Easy and efficient high-performance computing on FPGAs

Date and Time:

January 28, 2011 - 2:10pm - 2:30pm

Presentation Abstract:

The use of multicore systems in all domains of computing has emphasized the benefits of heterogeneous multiprocessors, where processors of different compute characteristics can be combined to effectively boost the performance of different application kernels. GPUs and FPGAs have become very popular in heterogeneous systems for speeding up compute intensive kernels in scientific, imaging and simulation applications. FPGAs offer a highly versatile compute platform which embeds CPUs, DSPs, Memories and various communication hard IPs along with the reconfigurable fabric that enable customization of the inherent parallelism in compute intensive applications.
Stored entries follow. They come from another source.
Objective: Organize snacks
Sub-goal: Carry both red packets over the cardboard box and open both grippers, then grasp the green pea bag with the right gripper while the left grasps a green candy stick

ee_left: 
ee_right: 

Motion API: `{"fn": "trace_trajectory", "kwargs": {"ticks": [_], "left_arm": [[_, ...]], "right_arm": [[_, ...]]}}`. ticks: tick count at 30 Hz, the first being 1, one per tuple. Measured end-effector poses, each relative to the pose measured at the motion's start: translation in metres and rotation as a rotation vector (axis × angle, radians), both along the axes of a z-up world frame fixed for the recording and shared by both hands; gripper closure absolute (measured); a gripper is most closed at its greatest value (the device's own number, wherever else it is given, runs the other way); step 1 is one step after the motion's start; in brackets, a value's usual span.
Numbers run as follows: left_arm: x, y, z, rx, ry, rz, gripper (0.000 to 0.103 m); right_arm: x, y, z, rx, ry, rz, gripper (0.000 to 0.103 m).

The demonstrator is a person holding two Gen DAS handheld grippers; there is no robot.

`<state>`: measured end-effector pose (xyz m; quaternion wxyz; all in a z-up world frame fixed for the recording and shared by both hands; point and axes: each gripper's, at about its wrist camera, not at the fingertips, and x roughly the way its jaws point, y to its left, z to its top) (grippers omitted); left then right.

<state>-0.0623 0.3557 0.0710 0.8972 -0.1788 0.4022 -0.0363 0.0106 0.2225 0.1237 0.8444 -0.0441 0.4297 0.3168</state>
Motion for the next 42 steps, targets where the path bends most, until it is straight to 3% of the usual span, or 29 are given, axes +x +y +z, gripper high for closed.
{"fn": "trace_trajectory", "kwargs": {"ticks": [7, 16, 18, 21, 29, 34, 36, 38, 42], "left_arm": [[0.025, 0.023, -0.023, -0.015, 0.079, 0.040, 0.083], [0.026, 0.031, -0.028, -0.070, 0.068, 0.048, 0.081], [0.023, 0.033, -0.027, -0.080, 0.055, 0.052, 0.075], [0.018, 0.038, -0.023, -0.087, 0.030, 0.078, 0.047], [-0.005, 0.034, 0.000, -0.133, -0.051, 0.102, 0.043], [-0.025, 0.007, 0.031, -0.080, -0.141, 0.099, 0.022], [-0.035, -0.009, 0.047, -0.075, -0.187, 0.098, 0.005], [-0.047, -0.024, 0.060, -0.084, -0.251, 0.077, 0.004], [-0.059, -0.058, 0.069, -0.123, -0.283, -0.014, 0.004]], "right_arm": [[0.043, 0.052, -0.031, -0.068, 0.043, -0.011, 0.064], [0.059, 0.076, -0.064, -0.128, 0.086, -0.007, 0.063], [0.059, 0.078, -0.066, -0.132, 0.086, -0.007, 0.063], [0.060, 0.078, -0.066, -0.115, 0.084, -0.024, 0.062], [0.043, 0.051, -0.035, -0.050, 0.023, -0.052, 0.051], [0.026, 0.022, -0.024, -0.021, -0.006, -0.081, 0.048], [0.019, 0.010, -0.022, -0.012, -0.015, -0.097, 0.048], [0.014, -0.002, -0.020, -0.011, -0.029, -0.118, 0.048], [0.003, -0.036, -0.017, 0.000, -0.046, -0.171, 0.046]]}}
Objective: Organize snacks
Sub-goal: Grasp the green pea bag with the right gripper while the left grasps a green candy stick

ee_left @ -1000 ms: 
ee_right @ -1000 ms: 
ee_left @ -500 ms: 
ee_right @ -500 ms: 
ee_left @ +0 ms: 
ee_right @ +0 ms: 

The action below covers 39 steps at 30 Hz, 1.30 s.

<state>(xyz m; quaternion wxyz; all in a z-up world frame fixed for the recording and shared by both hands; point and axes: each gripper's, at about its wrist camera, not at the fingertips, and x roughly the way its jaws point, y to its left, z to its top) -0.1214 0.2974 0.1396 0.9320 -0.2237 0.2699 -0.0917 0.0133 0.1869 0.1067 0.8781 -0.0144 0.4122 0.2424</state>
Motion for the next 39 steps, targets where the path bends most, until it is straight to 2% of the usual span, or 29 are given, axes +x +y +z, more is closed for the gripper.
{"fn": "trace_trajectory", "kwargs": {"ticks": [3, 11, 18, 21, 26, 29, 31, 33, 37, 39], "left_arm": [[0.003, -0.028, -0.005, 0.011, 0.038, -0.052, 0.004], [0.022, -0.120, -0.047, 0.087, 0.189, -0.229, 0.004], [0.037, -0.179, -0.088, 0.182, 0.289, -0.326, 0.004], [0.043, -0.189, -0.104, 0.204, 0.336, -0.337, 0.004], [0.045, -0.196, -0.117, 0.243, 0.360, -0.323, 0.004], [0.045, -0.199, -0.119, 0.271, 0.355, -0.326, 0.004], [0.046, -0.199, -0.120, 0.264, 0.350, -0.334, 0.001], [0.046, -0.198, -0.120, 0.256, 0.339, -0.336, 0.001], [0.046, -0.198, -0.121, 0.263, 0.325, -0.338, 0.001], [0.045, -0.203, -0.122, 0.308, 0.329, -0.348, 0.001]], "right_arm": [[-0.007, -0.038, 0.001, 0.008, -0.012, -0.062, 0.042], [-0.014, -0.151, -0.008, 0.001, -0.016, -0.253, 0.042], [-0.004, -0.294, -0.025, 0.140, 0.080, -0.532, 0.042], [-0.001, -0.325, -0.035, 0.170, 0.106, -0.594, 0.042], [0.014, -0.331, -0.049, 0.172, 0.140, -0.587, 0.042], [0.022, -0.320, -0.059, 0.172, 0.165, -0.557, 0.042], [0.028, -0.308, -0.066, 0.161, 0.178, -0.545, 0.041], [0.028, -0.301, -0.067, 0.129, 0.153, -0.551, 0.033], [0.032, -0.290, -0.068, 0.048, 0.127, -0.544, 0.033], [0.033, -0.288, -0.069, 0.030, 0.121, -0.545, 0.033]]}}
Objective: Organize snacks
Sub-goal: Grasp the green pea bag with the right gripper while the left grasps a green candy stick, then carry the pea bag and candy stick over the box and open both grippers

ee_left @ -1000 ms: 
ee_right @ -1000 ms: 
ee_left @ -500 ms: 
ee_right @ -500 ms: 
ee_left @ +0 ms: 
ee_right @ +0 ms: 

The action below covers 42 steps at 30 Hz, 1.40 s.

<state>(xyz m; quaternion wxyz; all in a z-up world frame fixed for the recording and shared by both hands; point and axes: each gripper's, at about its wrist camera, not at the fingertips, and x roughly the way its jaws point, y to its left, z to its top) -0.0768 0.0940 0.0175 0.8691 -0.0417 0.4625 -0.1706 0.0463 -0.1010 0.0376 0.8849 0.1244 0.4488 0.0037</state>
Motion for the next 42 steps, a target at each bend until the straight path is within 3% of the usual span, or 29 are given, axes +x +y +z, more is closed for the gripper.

Nevertheless, mapping the application parallelism onto reconfigurable hardware parallelism is not a push-button process, in most cases. In this presentation we will talk about the FCUDA project which provides a framework for efficient and automated mapping of CUDA kernels onto high-performance accelerators on the FPGA. FCUDA comprises a source-to-source compilation engine which works in tandem with a High-Level Synthesis tool to map compute-intensive kernels into parallel hardware compute engines. In the proposed framework we leverage different granularities of parallelism and employ an efficient design space exploration engine for determining a maximal performance configuration without iterating through the time-consuming feedback loop of synthesis and place-&-route. We will discuss experimental results that show that the FCUDA framework provides efficient transformation of CUDA kernels onto FPGA accelerators that can offer competitive performance compared to GPU execution.